We’ve already heard how batteries that are built into the structure of items – such as cars or satellites – could help extend run times without increasing bulk. Now, the flight time of a drone has been almost doubled, thanks to such “structural batteries.”
Case Western Reserve University’s Prof. Vikas Prakash started with a 7-foot-long (2.1-m), single-propeller, fiberglass-bodied fixed-wing drone. Over the course of three years, he proceeded to develop an energy-storage system in which battery cells were incorporated into the autonomous aircraft’s 6-foot (1.8-m) wingspan.
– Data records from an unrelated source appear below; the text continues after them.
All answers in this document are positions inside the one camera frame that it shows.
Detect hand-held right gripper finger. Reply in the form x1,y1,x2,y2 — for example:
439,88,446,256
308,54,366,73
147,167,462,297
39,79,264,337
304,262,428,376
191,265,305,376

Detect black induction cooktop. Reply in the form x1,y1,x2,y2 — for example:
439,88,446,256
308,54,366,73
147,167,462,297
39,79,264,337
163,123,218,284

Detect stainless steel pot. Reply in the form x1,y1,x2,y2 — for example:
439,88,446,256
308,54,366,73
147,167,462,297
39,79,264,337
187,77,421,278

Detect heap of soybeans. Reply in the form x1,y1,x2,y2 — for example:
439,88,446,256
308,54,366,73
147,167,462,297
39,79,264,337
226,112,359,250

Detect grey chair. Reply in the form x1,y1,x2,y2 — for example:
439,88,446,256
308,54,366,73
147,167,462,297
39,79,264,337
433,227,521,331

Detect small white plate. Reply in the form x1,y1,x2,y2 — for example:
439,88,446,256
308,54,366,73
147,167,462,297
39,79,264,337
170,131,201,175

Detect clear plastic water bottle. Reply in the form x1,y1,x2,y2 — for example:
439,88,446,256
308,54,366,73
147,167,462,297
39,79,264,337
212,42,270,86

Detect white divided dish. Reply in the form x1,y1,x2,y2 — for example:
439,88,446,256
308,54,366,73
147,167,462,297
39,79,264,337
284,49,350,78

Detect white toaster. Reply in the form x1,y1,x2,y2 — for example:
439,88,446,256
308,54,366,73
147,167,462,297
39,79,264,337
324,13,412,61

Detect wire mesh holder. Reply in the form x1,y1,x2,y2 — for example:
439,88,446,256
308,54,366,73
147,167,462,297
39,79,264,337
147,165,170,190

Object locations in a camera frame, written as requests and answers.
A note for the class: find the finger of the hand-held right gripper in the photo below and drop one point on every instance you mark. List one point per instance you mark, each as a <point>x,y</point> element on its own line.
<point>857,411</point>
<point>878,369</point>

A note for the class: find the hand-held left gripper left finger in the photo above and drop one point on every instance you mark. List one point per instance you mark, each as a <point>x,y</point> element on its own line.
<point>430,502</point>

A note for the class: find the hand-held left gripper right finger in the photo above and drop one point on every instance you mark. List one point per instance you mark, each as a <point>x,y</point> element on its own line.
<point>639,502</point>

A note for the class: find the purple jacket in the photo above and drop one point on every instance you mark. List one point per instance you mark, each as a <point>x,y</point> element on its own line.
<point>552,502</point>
The idea was that this setup would not only boost the amount of energy stored onboard, but that it could do so without sacrificing cargo space or adding much weight. Such technology would allow drones to either fly farther and for longer periods of time, or to carry additional sensors or other heavier payloads.
In previous tests performed at Ohio’s Springfield-Beckley Municipal Airport, using a regular wing and the drone’s standard battery pack, the aircraft was able to fly for a maximum of 91 minutes before needing a recharge. Late this February, however, it was tested with the battery wing swapped in. This change allowed it to remain airborne for a total of 171 minutes – almost three hours.
“This test demonstrates that the use of structural battery is a winning concept,” says Prakash. “This will allow our crafts to fly longer and/or carry heavier payloads without compromising fuselage space.”
Ultimately, it is hoped that such technology could be used not only in drones, but in a fully-electric passenger-carrying regional jet.